The drink goes all swimmy in your head as you stand up and move towards the staircase and the party. A dream lies heavy across your shoulders, a stole made from fuzz and lead. It forces you groundwards, pulling you from one marble step to another; you are like water finding its own level. As your feet move alternately (as far ahead of each other as your long skirt permits) your head seems to follow the line of the bannister, two feet above it, a smooth spiral that swoops at the last minute, propelling you into the people that stand around, clutching their drinks for dear life.

Your feet touch the polished floor. Edward, in the closest group to you, says something inconsequential, a remark that lassoes you to his conversation. He's always been sweet on you, has Edward, and now he's talking, and you can feel your smile shining out like diamonds as you make some reply that you did not even give conscious thought to. At the end of a joke from one of his friends the rest of them sway as if caught in the wind, and billow towards you and away. You laugh too, watching yourself laugh and then make your excuses and guide your feet, or they guide you, across the hallway and into the living room.

Here the crowd is thick and viscous, but parts miraculously before you, You wonder if it's something to do with how you look, like the mark of Cain upon you, but now you're seeing yourself from the outside and you can see you look fine. So you're now outside of yourself and you don't feel like you can get back. All your mental muscles feel weak and flimsy, no pull. You take the chance to have a longer look. The eyes aren't quite all there but that's probably the drink; you move towards the table for another but before you reach it or reach out for it Owen has placed himself in your path.

You could never resist talking to Owen, that brilliant smile, better even than your own. Even now, when your thoughts barely inform your movements, a muscle memory brings you sidling up next to him. You both talk and he gives you the full wattage of his teeth and his bright, bright eyes. You think perhaps he thinks maybe - there's something wrong - and he steals a glance to your left but says nothing. The words coming out of you are witty enough but you know they lack life and there's nothing you can do about it. You feel far away. Stepping over tangles of farewells you slowly retreat from him, as from Edward before him, and head towards the balcony for some air.
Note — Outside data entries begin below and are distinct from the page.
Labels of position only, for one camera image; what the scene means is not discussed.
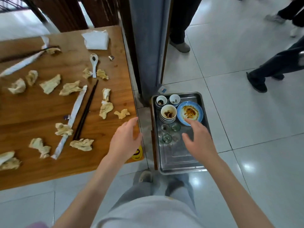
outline black shoe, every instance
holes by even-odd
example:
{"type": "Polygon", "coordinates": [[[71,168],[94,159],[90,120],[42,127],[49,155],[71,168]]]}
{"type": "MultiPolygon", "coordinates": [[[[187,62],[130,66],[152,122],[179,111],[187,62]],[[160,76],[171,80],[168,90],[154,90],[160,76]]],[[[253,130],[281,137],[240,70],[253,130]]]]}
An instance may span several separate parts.
{"type": "Polygon", "coordinates": [[[266,93],[267,92],[267,87],[266,87],[265,83],[264,84],[256,84],[256,82],[254,81],[254,78],[250,76],[250,73],[246,72],[246,74],[247,74],[248,81],[250,82],[250,84],[252,85],[252,87],[256,91],[258,91],[260,93],[266,93]]]}
{"type": "Polygon", "coordinates": [[[284,74],[276,74],[271,76],[273,79],[277,80],[277,81],[282,81],[284,79],[284,74]]]}

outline tile floor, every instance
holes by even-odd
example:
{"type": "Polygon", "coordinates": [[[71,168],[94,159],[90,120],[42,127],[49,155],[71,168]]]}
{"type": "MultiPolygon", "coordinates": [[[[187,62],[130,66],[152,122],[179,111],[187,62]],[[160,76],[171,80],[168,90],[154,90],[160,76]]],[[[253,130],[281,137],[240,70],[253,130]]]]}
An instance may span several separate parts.
{"type": "MultiPolygon", "coordinates": [[[[268,92],[252,89],[245,72],[257,68],[293,44],[290,22],[275,25],[263,20],[287,6],[289,0],[202,0],[181,54],[168,45],[164,84],[168,93],[202,94],[210,130],[219,155],[230,166],[275,227],[304,224],[304,71],[281,81],[266,80],[268,92]]],[[[31,12],[0,14],[0,40],[53,33],[31,12]]],[[[138,89],[130,56],[127,60],[134,90],[138,89]]],[[[138,171],[153,168],[149,108],[136,99],[146,159],[124,165],[101,204],[96,219],[106,214],[138,178],[138,171]]],[[[1,227],[24,227],[42,220],[48,225],[63,213],[84,187],[92,172],[0,191],[1,227]]],[[[166,188],[163,176],[157,194],[166,188]]],[[[208,172],[190,174],[196,208],[205,227],[237,227],[208,172]]]]}

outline metal tray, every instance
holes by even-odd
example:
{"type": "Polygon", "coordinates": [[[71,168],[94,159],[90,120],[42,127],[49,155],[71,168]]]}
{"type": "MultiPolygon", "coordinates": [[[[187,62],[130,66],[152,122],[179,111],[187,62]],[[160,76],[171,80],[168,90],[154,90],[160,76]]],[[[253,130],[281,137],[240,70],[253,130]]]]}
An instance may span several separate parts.
{"type": "MultiPolygon", "coordinates": [[[[207,115],[203,103],[202,95],[199,92],[189,92],[189,93],[176,93],[180,96],[181,102],[184,101],[193,101],[196,102],[201,106],[204,112],[204,117],[202,120],[202,124],[208,129],[210,132],[207,115]]],[[[168,99],[172,94],[164,94],[168,99]]],[[[160,173],[164,175],[169,174],[181,174],[187,172],[199,172],[199,171],[206,171],[206,168],[201,165],[192,155],[188,152],[185,147],[185,144],[182,140],[182,133],[187,133],[190,139],[193,140],[193,130],[191,127],[185,126],[176,117],[176,120],[173,123],[177,123],[181,126],[179,132],[174,132],[172,129],[168,131],[168,133],[172,135],[179,134],[180,139],[179,141],[173,141],[169,144],[164,143],[162,140],[162,135],[164,132],[162,131],[162,125],[164,124],[160,118],[159,114],[161,109],[155,106],[156,98],[159,95],[154,95],[151,98],[151,105],[152,105],[152,114],[153,114],[153,127],[154,127],[154,135],[155,135],[155,142],[156,142],[156,156],[157,156],[157,165],[158,170],[160,173]]]]}

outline tray rim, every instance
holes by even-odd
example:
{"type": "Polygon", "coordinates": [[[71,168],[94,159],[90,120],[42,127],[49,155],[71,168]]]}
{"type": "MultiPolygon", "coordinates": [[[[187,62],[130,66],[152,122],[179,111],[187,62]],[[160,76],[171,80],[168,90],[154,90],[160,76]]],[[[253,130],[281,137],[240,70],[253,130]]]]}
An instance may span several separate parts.
{"type": "MultiPolygon", "coordinates": [[[[155,141],[156,141],[156,145],[157,147],[159,146],[159,141],[158,141],[158,133],[155,131],[156,129],[156,120],[155,120],[155,113],[154,113],[154,102],[153,102],[153,99],[157,96],[170,96],[172,94],[177,94],[177,95],[184,95],[184,94],[198,94],[201,98],[201,101],[202,101],[202,110],[204,112],[204,118],[207,122],[207,126],[206,128],[208,129],[210,135],[211,135],[211,131],[210,131],[210,128],[209,128],[209,123],[208,123],[208,119],[207,119],[207,114],[206,114],[206,110],[205,110],[205,105],[204,105],[204,101],[203,101],[203,96],[201,95],[200,92],[197,92],[197,91],[193,91],[193,92],[184,92],[184,93],[170,93],[170,94],[159,94],[159,95],[153,95],[151,97],[151,107],[152,107],[152,114],[153,114],[153,129],[154,129],[154,138],[155,138],[155,141]]],[[[161,169],[161,163],[160,163],[160,157],[159,157],[159,151],[158,151],[158,148],[156,147],[156,159],[157,159],[157,165],[158,165],[158,171],[163,174],[163,175],[171,175],[171,174],[181,174],[181,173],[187,173],[187,172],[202,172],[202,171],[207,171],[207,169],[205,167],[201,168],[201,169],[193,169],[193,170],[188,170],[188,171],[175,171],[175,172],[163,172],[162,169],[161,169]]]]}

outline chopsticks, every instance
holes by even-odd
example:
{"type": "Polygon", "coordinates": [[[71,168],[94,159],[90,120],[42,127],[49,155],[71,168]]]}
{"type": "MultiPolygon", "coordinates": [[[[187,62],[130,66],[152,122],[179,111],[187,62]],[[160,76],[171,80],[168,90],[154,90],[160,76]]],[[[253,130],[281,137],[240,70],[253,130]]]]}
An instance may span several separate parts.
{"type": "Polygon", "coordinates": [[[87,114],[89,112],[89,108],[90,108],[90,105],[91,105],[91,102],[92,102],[92,99],[93,99],[93,96],[94,96],[94,93],[95,93],[98,81],[99,80],[97,80],[96,83],[95,83],[95,85],[93,86],[92,92],[91,92],[91,94],[89,96],[89,100],[88,100],[88,102],[87,102],[87,104],[85,106],[85,110],[82,113],[80,122],[79,122],[79,124],[77,126],[77,129],[76,129],[76,132],[74,134],[73,140],[79,140],[80,139],[81,130],[82,130],[82,127],[83,127],[83,125],[85,123],[85,119],[87,117],[87,114]]]}
{"type": "Polygon", "coordinates": [[[22,53],[22,54],[17,54],[17,55],[12,55],[12,56],[9,56],[9,57],[1,58],[0,59],[0,63],[2,63],[2,62],[9,62],[9,61],[13,61],[13,60],[29,57],[29,56],[32,56],[32,55],[34,55],[36,53],[39,53],[41,51],[44,51],[44,50],[47,50],[47,49],[50,49],[50,48],[59,48],[59,46],[58,45],[49,46],[48,48],[45,48],[45,49],[35,50],[35,51],[32,51],[32,52],[28,52],[28,53],[22,53]]]}
The stars stab through the blackness above you, letting in a cold whoosh of vacuum. It rolls across your brow, drying the sweat but not relieving your fever. Your thoughts are just pushed and blown through the trees as you stare, dumbly, at the too-clear sky. Behind you is the noise of the party, and individual voices and laughs push past you to leap from the balcony into the bushes and the night. Absent-mindedly you push your bracelet around over the skin on your wrist, brushing the light blonde down first flat and then bristled. As the wind travels past you one last time, the hairs bristle further and then further still as I look over your right-hand shoulder and, breaking the silence between us, start to talk. You: you just nod.

I guide you again, this time back through the party. Without really knowing how it works, I manage to share with you the natural modesty of gait that makes me easy to ignore. We slide and hover through the talk and chatter, heading towards the front door. My hand is on your elbow, moving you gently forwards. I see your coat on the racks by the exit, strained tight by other clothes leaning on it. Putting your coat round you, I step to the door and open it. As you walk through, can't help but walk through under my command, I look back and see the glass, on the table by the bottom of the stairs. The glass I gave you, with white grit mixed amongst its wine dregs, before we had gone upstairs to talk. Softly, so that nobody saw us leave, I close the door.